キーワードは「こども」、「トイレ」、「犬」、「たまご」、「母」。約半世紀も生きている割にはかなり幼稚だ。これでも、環境問題やフードロス、途上国支援などへの関心は割と高いほうで、普段からそういうことを意識して生活しているつもりだ。それなのに、夢にはちっとも反映されていない。

そして、この壊滅的な想像力。もうちょっとましなストーリーはつくれなかったのだろうか。有名な作家の先生方は、アイデアが天から降りてくると言う。私に降りてきたお話はこの程度。つまり、私は作家にはなれない、ということは間違いない。

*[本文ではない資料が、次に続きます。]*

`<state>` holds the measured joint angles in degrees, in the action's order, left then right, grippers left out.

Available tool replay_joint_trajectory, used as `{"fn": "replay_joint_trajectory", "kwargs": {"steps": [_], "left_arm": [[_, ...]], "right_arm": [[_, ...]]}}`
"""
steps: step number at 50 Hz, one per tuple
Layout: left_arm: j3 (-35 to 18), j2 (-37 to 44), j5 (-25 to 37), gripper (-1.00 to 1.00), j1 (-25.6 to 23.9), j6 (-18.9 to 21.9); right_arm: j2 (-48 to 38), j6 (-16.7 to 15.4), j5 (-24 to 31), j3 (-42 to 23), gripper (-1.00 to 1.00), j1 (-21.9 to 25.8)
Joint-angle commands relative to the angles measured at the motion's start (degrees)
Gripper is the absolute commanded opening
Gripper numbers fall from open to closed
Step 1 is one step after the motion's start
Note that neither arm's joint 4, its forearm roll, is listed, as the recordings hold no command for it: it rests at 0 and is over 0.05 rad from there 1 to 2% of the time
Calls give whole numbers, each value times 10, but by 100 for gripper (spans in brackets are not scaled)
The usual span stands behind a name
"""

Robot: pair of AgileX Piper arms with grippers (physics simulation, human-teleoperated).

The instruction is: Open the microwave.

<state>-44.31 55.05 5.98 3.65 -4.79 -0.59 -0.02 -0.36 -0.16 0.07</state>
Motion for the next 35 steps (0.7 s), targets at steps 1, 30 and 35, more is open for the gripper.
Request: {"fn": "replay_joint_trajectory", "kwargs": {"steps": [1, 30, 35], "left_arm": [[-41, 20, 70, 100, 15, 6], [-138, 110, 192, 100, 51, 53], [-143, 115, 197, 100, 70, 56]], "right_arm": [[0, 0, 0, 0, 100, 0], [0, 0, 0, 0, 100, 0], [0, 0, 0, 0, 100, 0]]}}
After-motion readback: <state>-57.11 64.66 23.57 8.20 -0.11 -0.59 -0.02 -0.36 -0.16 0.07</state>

フロイトによれば、夢の素材は記憶から引き出されているという。そして、夢とは、無意識的に潜在的な願望を充足させるもの、つまり夢は無意識による自己表現であるという。

「こども」、「トイレ」、「犬」、「たまご」、そして「母」、ってなんじゃそりゃ。自分にないもの、不足しているものを補いながらかっこよく生きようとしても、しょせん、うわべを着飾るだけ。私の潜在意識にあるものってこんなもんらしい。

だけど、すべてをはぎ取っても、そこにしっかりしがみついていてくれているものこそ、私の大切なものだ。

夢を診断すると、大切なものを大切にしている自分が見えて、ああ、私は大丈夫だって、そう思えた。何が大丈夫なのか、うまく言えないんだけれど、きっとこれって、私にとって大切なことなんじゃないのかな。